As comunidades quilombolas são grupos étnicos predominantemente constituídos pela população negra rural ou urbana, que se autodefinem a partir das relações com a terra, o parentesco, o território, a ancestralidade, as tradições e práticas culturais próprias. Estima-se que em todo o país existam mais de três mil comunidades quilombolas.

Para terem seus territórios regularizados, as comunidades quilombolas devem encaminhar uma declaração na qual se identificam como comunidade remanescente de quilombo à Fundação Cultural Palmares, que expedirá uma Certidão de Autodefinição em nome da mesma. Devem ainda encaminhar à Superintendência Regional do Incra uma solicitação formal de abertura dos procedimentos administrativos visando à regularização.
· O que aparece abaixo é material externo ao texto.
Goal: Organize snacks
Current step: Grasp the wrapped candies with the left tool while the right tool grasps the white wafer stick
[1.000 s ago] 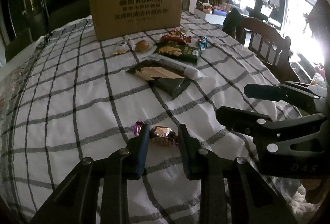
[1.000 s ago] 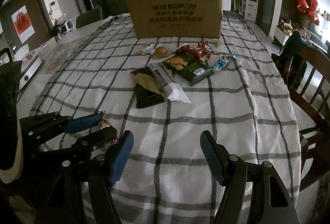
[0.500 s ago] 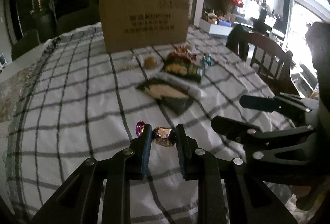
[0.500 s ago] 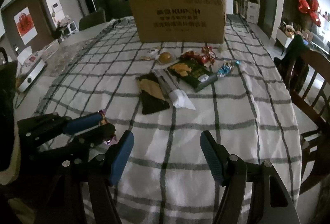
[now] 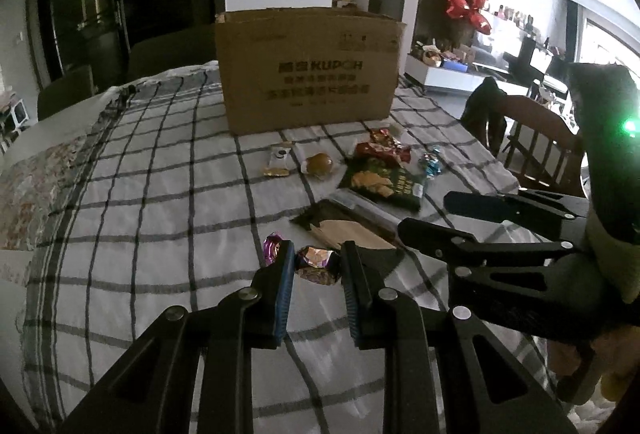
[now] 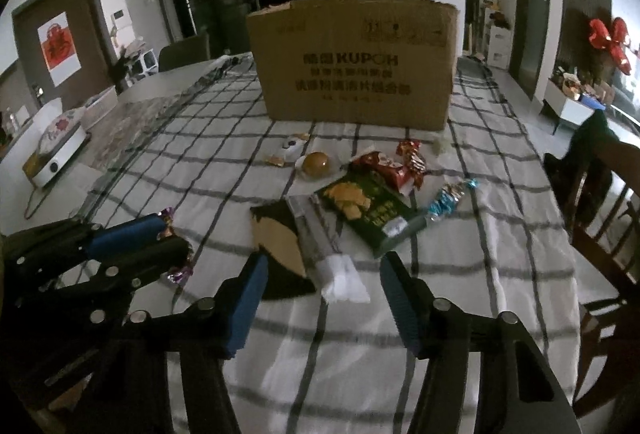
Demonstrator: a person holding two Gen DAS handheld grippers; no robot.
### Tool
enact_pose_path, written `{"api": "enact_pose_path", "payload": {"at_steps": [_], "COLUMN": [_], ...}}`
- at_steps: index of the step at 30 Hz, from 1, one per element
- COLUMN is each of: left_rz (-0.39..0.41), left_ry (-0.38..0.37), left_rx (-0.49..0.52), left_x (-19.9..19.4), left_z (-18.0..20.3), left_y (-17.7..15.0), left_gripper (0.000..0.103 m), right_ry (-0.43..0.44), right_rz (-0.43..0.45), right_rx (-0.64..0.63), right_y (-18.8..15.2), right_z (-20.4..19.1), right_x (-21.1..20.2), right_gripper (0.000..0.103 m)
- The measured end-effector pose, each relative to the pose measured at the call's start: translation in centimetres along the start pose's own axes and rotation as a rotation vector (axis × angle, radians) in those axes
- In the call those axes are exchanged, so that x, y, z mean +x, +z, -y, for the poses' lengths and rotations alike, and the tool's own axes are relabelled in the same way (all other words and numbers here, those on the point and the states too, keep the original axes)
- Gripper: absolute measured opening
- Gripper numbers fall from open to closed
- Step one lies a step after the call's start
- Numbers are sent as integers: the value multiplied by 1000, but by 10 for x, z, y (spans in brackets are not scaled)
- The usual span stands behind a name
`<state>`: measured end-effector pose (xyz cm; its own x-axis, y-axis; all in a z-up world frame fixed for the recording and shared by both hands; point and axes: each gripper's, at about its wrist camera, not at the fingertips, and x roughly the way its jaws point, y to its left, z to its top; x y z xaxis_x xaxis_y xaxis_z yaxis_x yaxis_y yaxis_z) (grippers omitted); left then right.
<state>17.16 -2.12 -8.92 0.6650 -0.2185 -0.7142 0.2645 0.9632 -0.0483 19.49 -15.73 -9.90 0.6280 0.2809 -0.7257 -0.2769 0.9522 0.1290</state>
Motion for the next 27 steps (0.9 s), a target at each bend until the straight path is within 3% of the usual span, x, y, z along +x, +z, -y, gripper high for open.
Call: {"api": "enact_pose_path", "payload": {"at_steps": [9, 27], "left_rz": [-20, -43], "left_ry": [-3, -8], "left_rx": [-10, -38], "left_x": [17, 30], "left_z": [-2, -7], "left_y": [3, 5], "left_gripper": [24, 24], "right_ry": [50, 54], "right_rz": [-59, -105], "right_rx": [3, -21], "right_y": [7, 12], "right_z": [5, 6], "right_x": [33, 57], "right_gripper": [41, 28]}}
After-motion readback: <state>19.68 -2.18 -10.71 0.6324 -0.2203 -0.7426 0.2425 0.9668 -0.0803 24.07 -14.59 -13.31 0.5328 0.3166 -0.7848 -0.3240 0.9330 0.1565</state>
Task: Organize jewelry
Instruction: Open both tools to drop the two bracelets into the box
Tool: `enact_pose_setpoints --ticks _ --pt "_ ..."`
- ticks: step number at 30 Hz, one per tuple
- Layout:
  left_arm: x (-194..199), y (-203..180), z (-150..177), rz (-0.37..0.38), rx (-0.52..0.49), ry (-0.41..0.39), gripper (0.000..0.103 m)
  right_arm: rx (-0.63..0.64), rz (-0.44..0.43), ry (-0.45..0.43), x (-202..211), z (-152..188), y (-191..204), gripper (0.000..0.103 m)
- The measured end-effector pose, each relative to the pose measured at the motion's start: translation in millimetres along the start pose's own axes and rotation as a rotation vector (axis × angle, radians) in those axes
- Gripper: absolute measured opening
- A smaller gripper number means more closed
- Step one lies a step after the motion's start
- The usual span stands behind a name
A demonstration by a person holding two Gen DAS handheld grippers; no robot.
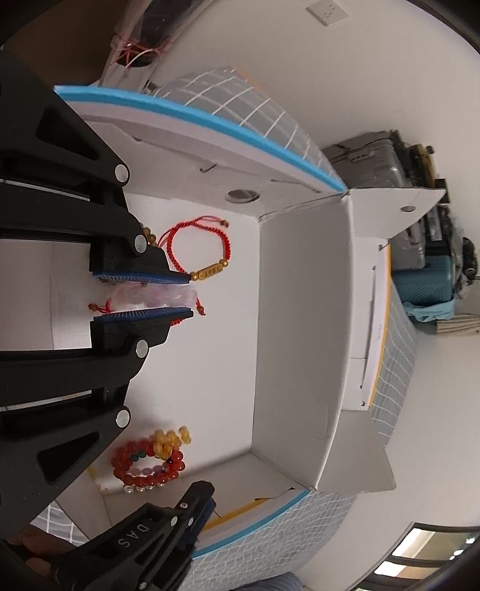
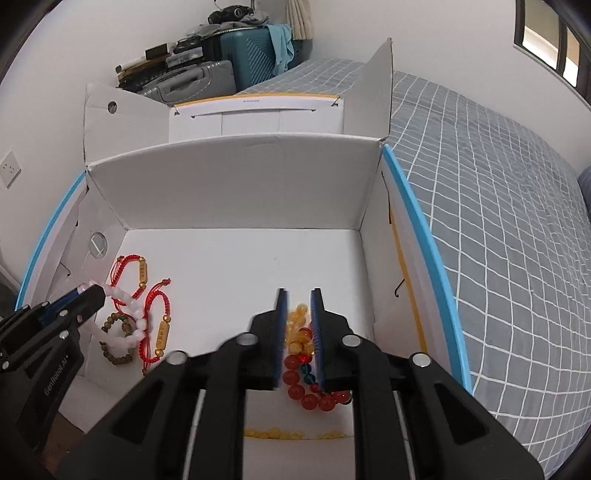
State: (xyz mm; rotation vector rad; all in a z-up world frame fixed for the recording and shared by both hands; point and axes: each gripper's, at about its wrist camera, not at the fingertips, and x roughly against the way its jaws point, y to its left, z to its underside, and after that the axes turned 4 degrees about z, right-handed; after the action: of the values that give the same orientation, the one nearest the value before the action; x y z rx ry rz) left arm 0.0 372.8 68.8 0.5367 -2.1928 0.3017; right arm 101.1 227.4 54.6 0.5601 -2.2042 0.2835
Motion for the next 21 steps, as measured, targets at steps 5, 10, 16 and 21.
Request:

A regularização do território tem início com um estudo de vários aspectos da comunidade, a elaboração do RTID. Uma vez aprovado este relatório, o Incra publica uma portaria de reconhecimento que declara os limites do território quilombola. A fase final do procedimento é a regularização fundiária, com a retirada de ocupantes não quilombolas através de desapropriação e/ou pagamento das benfeitorias e a demarcação do território. É concedido título de propriedade coletivo, pró-indiviso e em nome da associação dos moradores da área, registrado no cartório de imóveis, sem qualquer ônus financeiro para a comunidade beneficiada. Os títulos garantem a posse da terra, além do acesso a políticas públicas como educação, saúde e financiamentos por meio de créditos específicos.

Na Paraíba

Dos 29 processos abertos no Incra/PB para a regularização de territórios quilombolas, 14 Relatórios Técnicos de Identificação e Delimitação (RTIDs) foram iniciados e destes, nove foram publicados nos Diários Oficiais do Estado e da União: Engenho do Bonfim, em Areia; Matão, em Gurinhém; Comunidade Urbana do Talhado, em Santa Luzia; Pedra D'Água, em Ingá; Grilo, em Riachão do Bacamarte; Mundo Novo, em Areia; Paratibe, em João Pessoa; Caiana dos Crioulos, localizada nos municípios de Alagoa Grande, Matinhas e Massaranduba; e Vaca Morta, no município de Diamante.

De acordo com a presidente da Associação de Apoio aos Assentamentos e Comunidades Afrodescendentes da Paraíba (Aacade/PB), Francimar Fernandes, 38 comunidades remanescentes de quilombos na Paraíba já possuem a Certidão de Autodefinição expedida pela Fundação Cultural Palmares e uma outra comunidade deve receber a certidão em breve.